As stated in [2], an efficient mutation scheme for real parameter optimization should:
– Use a zero-mean distribution for generating mutation vectors.
– Dynamically scale the distribution to suit each parameter.
– Correlate mutations to ensure rotational invariance.
While ES tries to satisfy these criteria using self-adaptation— and its solution to rotational invariance creates scalability problems —, DE’s core is a simple rule that uses three solutions to generate a new solution, performing a kind of recombination and mutation. By this peculiar linear combination of three vectors, DE’s mutation has zero-mean distribution, dynamically scales the distribution to each parameter and, most of all, it is rotational invariant, i.e., its performance is not affected when the principal axes of a separable function are arbitrarily rotated away from coincidence with coordinate axes, which means that it performs better than standard ES in non-separable functions (i.e., with epistasis). Furthermore, DE is resilient to noise, it is suited for the optimization of non-stationary functions and it is inherently parallel.
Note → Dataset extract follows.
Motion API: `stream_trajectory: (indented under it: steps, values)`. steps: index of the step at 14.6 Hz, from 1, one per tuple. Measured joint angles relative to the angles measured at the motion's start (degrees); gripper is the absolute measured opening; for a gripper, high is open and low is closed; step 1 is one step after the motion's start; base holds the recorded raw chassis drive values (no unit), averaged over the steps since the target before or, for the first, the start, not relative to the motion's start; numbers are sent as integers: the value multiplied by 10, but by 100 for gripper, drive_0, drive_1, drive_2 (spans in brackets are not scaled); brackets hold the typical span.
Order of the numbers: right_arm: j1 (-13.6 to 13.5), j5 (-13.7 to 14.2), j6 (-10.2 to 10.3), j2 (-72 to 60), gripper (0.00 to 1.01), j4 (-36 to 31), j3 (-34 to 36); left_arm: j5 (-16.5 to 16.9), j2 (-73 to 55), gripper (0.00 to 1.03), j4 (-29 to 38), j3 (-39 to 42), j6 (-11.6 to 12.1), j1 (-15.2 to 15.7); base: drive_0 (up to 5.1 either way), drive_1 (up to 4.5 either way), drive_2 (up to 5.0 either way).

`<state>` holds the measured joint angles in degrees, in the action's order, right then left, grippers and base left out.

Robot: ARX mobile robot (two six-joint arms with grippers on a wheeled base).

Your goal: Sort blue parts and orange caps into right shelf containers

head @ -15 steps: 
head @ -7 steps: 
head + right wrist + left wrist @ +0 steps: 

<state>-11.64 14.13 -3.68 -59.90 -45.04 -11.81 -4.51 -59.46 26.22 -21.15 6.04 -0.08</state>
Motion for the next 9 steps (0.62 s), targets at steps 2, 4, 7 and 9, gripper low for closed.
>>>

On the other, and as far as I know, there is still no convergence proof for DE. However, DE works, and it seems to work quite well.
In this page, you may find information about DE, like C and Matlab code, demos and other interesting stuff.
[1] Price and Storn, «Differential Evolution – a simple and efficient adaptive scheme for global optimization over continuous spaces”, ICSI Technical Report, 1995.
[2] “New Ideas in Optimization”, Corne, Dorigo and Glover, eds., 1999.